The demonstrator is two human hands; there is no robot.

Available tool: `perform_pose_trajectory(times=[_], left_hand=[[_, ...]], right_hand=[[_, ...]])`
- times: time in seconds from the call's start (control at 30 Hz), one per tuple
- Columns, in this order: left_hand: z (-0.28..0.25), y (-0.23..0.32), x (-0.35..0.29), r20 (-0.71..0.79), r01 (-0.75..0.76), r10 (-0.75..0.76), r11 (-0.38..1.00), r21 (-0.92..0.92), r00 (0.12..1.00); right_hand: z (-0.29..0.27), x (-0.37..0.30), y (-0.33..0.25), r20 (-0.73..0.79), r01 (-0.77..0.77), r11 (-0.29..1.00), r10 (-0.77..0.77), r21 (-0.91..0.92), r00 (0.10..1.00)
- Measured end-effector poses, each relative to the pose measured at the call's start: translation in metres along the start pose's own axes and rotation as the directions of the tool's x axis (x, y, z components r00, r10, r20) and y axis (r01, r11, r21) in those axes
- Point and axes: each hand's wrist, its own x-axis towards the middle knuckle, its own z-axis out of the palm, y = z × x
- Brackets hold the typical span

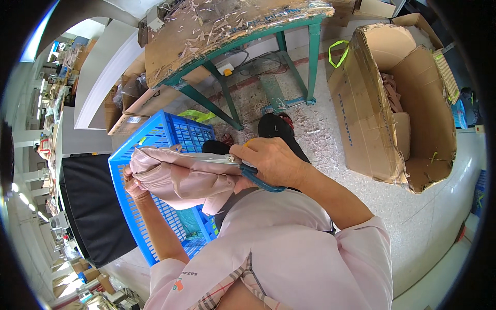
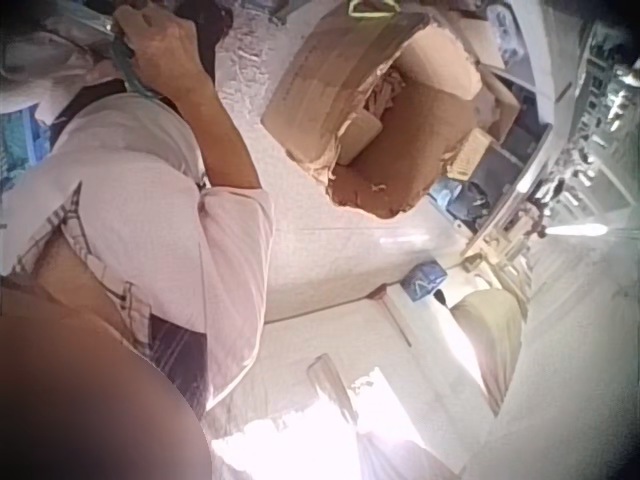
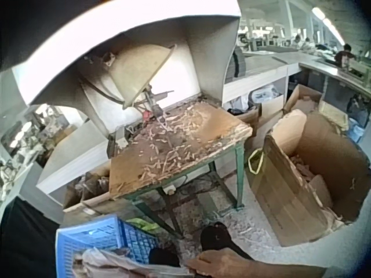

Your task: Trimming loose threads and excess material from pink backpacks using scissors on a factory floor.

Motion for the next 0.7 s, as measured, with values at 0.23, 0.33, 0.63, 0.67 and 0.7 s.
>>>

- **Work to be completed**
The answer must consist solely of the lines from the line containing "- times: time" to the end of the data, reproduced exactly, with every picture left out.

- **Problem solution**
- times: time in seconds from the call's start (control at 30 Hz), one per tuple
- Columns, in this order: left_hand: z (-0.28..0.25), y (-0.23..0.32), x (-0.35..0.29), r20 (-0.71..0.79), r01 (-0.75..0.76), r10 (-0.75..0.76), r11 (-0.38..1.00), r21 (-0.92..0.92), r00 (0.12..1.00); right_hand: z (-0.29..0.27), x (-0.37..0.30), y (-0.33..0.25), r20 (-0.73..0.79), r01 (-0.77..0.77), r11 (-0.29..1.00), r10 (-0.77..0.77), r21 (-0.91..0.92), r00 (0.10..1.00)
- Measured end-effector poses, each relative to the pose measured at the call's start: translation in metres along the start pose's own axes and rotation as the directions of the tool's x axis (x, y, z components r00, r10, r20) and y axis (r01, r11, r21) in those axes
- Point and axes: each hand's wrist, its own x-axis towards the middle knuckle, its own z-axis out of the palm, y = z × x
- Brackets hold the typical span


Your task: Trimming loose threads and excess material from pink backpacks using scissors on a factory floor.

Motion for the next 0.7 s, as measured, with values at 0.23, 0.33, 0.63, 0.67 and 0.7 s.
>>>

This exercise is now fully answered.